> **Your instructions**
Copy out, from the data below, each line in which the word "blue" occurs.

> **Excerpted records**

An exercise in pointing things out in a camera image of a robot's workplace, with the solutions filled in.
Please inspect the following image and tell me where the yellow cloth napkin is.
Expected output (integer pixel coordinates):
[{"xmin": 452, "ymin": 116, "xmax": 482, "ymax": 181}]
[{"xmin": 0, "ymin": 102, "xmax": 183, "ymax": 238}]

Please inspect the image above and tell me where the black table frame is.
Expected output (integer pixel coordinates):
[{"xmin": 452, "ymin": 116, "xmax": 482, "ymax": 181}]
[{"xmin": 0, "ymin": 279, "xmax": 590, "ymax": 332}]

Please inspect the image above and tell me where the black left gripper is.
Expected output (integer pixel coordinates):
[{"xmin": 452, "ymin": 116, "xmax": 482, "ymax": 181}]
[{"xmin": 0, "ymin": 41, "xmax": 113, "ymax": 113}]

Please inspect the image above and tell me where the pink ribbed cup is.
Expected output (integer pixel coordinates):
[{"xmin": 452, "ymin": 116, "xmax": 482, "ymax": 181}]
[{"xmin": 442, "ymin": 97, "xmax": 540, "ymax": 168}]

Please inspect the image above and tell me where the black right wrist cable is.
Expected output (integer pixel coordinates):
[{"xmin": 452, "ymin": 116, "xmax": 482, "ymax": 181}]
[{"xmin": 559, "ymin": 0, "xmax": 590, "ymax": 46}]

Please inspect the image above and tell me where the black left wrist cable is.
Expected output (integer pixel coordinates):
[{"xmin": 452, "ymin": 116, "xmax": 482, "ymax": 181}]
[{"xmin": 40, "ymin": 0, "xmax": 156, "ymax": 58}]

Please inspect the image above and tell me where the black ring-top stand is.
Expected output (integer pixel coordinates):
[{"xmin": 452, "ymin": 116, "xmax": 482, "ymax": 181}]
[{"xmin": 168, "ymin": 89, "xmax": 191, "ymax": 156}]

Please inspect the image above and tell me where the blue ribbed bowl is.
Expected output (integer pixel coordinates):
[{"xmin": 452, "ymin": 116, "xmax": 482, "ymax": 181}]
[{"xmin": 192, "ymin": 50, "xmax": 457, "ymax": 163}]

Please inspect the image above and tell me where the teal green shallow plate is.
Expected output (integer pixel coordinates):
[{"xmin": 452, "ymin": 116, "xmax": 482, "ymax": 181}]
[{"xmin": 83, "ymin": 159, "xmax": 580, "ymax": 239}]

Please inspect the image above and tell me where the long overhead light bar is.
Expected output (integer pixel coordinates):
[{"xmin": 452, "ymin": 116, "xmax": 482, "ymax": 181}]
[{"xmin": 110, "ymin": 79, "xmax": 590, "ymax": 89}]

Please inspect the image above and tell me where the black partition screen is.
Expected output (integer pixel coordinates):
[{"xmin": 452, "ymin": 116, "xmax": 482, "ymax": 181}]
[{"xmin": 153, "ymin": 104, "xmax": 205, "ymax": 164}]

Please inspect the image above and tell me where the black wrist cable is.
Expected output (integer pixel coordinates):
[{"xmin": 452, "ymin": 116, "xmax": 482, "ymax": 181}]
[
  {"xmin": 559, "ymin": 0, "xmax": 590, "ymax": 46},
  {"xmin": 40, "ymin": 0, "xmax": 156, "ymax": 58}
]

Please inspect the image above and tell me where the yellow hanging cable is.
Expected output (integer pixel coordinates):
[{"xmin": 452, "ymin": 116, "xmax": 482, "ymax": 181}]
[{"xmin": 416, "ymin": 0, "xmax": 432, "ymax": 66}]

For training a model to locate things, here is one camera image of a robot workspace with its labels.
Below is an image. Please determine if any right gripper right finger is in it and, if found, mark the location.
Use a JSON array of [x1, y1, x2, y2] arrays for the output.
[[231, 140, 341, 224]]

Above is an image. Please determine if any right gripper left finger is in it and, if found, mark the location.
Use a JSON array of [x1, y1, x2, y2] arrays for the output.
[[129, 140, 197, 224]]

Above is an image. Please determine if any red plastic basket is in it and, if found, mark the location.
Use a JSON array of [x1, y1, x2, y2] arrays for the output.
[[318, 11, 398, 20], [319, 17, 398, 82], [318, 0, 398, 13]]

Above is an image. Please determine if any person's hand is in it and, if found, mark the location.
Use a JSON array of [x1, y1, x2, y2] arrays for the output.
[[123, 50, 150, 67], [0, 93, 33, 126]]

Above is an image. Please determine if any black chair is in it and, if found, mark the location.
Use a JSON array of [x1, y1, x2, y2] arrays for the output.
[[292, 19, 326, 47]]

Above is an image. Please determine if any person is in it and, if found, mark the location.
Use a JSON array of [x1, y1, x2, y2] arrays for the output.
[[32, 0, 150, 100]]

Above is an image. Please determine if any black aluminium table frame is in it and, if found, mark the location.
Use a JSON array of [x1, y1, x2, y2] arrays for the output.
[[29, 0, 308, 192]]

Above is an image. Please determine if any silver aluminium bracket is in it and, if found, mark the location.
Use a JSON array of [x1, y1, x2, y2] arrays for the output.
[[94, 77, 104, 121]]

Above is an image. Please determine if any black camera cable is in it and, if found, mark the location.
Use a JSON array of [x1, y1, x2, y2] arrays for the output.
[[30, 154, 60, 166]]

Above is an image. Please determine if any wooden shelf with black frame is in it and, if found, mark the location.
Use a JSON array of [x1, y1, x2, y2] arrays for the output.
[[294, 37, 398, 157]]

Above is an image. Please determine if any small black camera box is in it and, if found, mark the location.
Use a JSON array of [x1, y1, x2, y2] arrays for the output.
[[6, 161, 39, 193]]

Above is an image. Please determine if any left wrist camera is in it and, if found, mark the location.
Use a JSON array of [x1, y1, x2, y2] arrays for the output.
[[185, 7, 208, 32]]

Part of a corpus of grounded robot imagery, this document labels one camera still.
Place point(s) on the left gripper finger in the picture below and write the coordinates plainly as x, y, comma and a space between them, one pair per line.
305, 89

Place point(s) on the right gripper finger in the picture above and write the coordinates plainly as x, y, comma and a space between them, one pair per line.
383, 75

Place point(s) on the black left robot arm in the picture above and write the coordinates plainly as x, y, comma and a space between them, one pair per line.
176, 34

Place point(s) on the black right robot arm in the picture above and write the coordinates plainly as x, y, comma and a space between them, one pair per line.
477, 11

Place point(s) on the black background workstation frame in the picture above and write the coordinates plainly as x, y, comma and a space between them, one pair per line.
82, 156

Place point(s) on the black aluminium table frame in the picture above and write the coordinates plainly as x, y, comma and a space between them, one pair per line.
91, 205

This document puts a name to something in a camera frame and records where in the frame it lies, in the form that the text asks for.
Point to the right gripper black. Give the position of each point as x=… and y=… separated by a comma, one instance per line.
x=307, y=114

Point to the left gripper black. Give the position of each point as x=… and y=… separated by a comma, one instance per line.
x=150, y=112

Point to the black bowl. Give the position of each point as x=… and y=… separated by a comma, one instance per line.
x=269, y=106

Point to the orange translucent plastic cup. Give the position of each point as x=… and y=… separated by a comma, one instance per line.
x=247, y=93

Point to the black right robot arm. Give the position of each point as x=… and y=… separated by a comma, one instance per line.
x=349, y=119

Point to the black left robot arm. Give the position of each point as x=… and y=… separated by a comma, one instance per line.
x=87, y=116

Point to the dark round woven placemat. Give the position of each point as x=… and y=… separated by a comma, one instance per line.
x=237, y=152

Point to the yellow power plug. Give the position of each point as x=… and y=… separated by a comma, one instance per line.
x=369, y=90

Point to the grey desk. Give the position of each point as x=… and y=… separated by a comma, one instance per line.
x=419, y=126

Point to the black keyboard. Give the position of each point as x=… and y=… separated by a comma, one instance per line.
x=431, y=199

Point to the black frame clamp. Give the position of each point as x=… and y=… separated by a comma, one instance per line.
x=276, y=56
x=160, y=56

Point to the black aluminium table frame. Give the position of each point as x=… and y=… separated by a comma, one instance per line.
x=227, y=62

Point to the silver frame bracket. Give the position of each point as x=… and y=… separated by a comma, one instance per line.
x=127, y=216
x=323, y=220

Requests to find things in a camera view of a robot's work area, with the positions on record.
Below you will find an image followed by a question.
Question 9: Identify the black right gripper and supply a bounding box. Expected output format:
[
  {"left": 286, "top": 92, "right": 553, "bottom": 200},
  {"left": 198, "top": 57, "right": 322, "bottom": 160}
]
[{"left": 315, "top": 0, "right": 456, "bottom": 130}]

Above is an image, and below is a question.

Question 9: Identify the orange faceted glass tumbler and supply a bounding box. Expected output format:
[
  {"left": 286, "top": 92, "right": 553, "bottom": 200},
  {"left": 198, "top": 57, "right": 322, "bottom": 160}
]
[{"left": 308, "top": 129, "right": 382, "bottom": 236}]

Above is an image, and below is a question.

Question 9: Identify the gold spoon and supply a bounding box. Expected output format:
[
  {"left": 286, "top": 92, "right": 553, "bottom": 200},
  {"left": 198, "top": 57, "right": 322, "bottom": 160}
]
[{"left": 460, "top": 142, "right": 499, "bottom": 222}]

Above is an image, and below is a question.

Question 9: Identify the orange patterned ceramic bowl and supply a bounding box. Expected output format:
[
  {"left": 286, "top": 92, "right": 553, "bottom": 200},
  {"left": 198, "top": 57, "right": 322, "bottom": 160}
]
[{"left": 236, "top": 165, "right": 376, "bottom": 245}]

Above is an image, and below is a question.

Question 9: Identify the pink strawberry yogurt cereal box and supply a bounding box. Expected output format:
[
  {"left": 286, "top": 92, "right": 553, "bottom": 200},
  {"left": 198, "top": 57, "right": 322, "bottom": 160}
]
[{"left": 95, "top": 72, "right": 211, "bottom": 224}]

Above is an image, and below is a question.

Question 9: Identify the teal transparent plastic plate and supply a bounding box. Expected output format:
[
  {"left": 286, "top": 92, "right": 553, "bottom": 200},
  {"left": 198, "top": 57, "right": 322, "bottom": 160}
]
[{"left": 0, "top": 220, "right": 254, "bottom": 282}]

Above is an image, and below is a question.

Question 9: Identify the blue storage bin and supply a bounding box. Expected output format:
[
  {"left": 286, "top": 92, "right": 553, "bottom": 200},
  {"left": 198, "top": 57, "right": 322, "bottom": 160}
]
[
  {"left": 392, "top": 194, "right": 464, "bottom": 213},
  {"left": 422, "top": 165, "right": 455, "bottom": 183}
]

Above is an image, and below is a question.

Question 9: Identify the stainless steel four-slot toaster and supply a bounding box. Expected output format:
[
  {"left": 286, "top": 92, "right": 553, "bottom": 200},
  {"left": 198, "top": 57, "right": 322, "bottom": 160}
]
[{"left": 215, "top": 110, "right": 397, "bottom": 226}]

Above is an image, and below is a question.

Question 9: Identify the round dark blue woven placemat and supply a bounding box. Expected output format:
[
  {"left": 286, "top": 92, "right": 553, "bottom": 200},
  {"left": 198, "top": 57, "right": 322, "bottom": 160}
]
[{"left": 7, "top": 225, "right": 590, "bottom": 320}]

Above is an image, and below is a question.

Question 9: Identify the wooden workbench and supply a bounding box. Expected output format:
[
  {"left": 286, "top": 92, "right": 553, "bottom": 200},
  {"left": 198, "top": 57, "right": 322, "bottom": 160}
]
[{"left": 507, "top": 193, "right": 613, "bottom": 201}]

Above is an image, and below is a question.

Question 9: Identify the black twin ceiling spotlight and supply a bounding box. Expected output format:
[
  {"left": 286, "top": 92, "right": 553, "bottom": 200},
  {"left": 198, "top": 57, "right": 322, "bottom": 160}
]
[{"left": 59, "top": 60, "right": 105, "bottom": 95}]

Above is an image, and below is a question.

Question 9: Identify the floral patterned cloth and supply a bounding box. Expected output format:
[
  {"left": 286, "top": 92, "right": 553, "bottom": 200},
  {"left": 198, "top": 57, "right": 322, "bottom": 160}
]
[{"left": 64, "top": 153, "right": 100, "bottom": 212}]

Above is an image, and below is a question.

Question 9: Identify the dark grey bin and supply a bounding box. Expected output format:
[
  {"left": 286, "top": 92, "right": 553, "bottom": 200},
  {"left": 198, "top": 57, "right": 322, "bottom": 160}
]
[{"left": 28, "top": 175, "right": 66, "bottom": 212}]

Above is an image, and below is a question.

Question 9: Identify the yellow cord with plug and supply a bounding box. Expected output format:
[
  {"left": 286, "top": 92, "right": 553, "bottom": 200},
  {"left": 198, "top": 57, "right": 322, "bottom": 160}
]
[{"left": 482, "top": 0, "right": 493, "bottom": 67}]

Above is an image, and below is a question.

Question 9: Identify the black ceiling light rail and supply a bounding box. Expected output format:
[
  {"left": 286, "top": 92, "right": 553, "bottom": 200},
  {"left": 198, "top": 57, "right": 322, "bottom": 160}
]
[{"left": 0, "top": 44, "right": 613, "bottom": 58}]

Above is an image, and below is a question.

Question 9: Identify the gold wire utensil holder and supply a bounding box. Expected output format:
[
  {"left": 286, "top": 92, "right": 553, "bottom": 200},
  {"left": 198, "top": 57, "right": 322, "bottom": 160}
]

> **Response box**
Please inspect the image above and tell me where the blue ribbed bowl is.
Question 9: Identify the blue storage bin and supply a bounding box. Expected output format:
Question 9: Identify the round dark blue woven placemat and supply a bounding box. Expected output format:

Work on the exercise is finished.